Les méthodes de sélection et d’extermination font l’objet d’une section qui plonge davantage encore le lecteur dans l’horreur. Quant à la dernière, intitulée « Libération », elle décrit moins l’arrivée des alliés que les marches de la mort qui précédèrent et auxquelles peu de prisonniers survécurent.
Les auteurs de ces témoignages reflètent la société prise dans son ensemble : quelques personnalités, comme Charles Richet, membre de l’Académie de Médecine, Louis Martin-Chauffier, déjà cité, le grand juriste Léon Mazeaud, Marcel Paul, futur ministre communiste du général De Gaulle, figurent aux côtés d’ouvriers, d’avocats, de médecins, d’étudiants, d’infirmières, de commerçants, de prêtres.

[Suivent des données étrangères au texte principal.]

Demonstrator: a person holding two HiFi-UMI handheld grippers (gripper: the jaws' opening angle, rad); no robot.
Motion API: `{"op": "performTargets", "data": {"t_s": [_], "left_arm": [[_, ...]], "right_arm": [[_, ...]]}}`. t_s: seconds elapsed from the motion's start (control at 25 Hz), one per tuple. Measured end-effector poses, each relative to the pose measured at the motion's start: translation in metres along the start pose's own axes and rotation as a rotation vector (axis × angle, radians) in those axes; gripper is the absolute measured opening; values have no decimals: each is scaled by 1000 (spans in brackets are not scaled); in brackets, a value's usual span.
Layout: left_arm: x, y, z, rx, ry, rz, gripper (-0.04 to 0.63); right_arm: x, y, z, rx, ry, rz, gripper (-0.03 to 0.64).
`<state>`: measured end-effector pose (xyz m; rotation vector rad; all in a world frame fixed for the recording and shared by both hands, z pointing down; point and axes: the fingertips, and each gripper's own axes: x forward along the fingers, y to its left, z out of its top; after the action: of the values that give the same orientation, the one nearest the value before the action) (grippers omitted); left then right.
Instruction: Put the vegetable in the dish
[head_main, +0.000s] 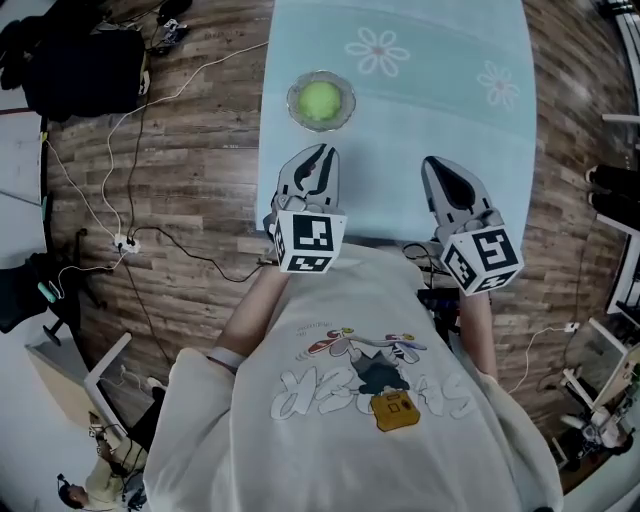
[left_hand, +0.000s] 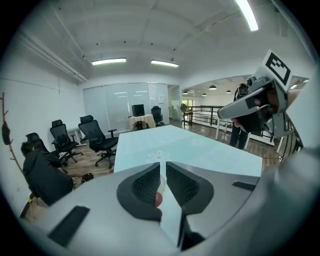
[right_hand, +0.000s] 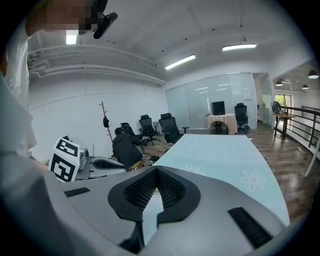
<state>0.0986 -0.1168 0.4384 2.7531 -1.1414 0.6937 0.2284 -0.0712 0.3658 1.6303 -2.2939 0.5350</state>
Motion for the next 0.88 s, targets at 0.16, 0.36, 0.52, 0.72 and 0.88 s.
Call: {"op": "performTargets", "data": {"t_s": [0.16,0.36,0.52,0.72,0.88], "left_arm": [[-20,-16,3,-25,-7,-17,38],[-45,-31,20,30,-32,-52,38],[-50,-37,24,20,-16,-58,38],[-56,-35,36,16,-73,-81,38],[-51,-34,35,-39,-81,-94,38]], "right_arm": [[-4,-2,0,14,-23,38,21],[-4,-9,-1,0,-43,56,21],[-16,-20,9,-33,-109,70,21],[-29,-29,7,-108,-93,19,21],[-34,-34,-5,-98,-66,-10,21]]}}
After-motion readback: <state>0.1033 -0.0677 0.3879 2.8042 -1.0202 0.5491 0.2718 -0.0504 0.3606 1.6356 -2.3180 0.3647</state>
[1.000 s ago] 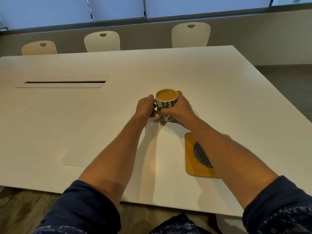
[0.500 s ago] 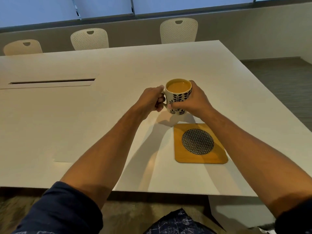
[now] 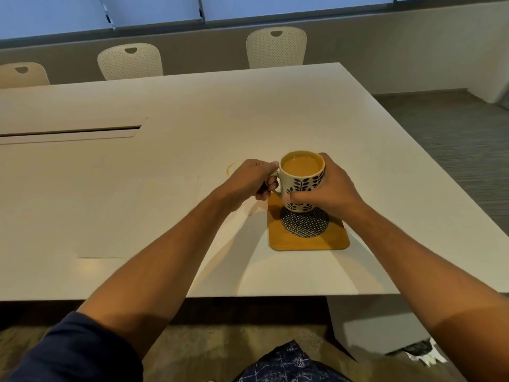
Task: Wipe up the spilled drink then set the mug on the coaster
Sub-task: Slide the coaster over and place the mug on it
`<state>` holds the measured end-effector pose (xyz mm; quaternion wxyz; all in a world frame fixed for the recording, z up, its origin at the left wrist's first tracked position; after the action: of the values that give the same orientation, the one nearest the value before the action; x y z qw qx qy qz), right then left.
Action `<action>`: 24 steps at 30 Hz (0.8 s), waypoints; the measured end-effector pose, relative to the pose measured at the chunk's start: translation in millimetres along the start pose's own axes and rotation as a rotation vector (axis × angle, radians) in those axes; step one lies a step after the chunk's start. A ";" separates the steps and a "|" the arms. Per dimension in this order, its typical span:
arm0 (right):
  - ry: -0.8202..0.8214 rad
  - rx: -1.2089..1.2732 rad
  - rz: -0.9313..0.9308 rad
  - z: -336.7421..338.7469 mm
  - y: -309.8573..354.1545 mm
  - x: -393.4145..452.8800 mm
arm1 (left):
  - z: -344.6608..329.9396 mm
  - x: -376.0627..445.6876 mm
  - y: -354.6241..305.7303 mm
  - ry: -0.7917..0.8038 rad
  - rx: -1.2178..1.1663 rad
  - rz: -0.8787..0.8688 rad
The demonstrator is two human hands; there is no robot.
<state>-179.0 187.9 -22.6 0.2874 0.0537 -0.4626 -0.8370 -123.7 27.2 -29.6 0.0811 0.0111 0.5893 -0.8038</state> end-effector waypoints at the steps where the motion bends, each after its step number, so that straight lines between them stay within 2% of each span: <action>1: -0.005 -0.013 0.002 -0.1 -1.0 -3.8 | -2.1 -1.9 1.7 0.005 0.013 0.004; 24: -0.050 -0.105 0.033 -0.1 -10.3 -40.4 | -23.9 -14.4 12.2 0.116 0.040 0.088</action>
<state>-149.8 213.5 -38.0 0.2918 0.0098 -0.4259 -0.8564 -109.6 47.9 -46.8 0.0817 0.0851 0.5758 -0.8091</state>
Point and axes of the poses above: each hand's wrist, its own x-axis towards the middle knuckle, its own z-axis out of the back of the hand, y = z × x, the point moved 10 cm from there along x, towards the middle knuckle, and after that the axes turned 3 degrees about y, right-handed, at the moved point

Si certains récits font appel à un pathos inévitable et, d’ailleurs, compréhensible, leur immense majorité frappe par leur concision, leur précision froide, pudique et parfois scientifique, leur absence de ton réquisitoire ou vindicatif. Le souci de témoigner l’emporte sur celui d’émouvoir ou le désir de vengeance, c’est ce qui donne à ces témoignages une force et une crédibilité exceptionnelles. En outre, bien des récits se croisent, qui mettent en lumière le caractère illusoire, idéologique et dénué de rigueur historique du négationnisme. Ils constituent un démenti cinglant aux clowneries grotesques de Dieudonné. Enfin, les passages relatifs aux tortures et massacres d’ecclésiastiques, en seule raison de leur qualité, pourraient faire réfléchir l’évêque Williamson et ses partisans s’ils n’étaient pas aveuglés par leur parti pris.
Au-delà de l’Histoire et de l’industrialisation du crime menée par les Nazis, ce livre peut ouvrir sur une réflexion plus large – plus inquiétante aussi, sans doute – concernant la nature humaine. D’un côté, l’extraordinaire résistance physique et mentale de beaucoup de victimes soumises à un environnement constamment hostile, de l’autre, l’inhumanité de bourreaux qui n’étaient pas tous, loin de là, de simples brutes ou des cas pathologiques. On pense, naturellement, aux travaux lumineux d’Hannah Arendt sur la banalité du Mal. On prend surtout conscience de l’influence qu’une idéologie totalitaire, qu’elle soit politique ou religieuse, peut exercer sur ceux auxquels elle inculque des convictions. L’adversaire désigné, l’ennemi, perd alors tout statut humain et doit être éliminé, comme le serait un parasite. Car, sans risquer l’amalgame, l’historien demeure frappé par un constat : au fil de l’Histoire, les formes prises par le Mal se ressemblent : certaines tortures décrites dans Paroles de déportés étaient pratiquées par l’Inquisition, les « expériences médicales » de Joseph Mengele furent en grande partie imitées par Grigori Mayranovski, dans son laboratoire de la Lubyanka, sur des prisonniers du KGB ou par les Khmers rouges dans leur bloc opératoire de Koniek. Quant aux camions à gaz utilisés dès 1941 par les Nazis pour exterminer leurs victimes, ils avaient été inventés quatre ans auparavant par Isay Davidovich Berg, le responsable moscovite de la division économique du NKVD, comme l’avait rappelé en son temps Alexandre Soljenitsyne.
Illustrations : Une entrée du camp d’Auschwitz - Barbelés, © Tony Dowson - Auschwitz, crématoire.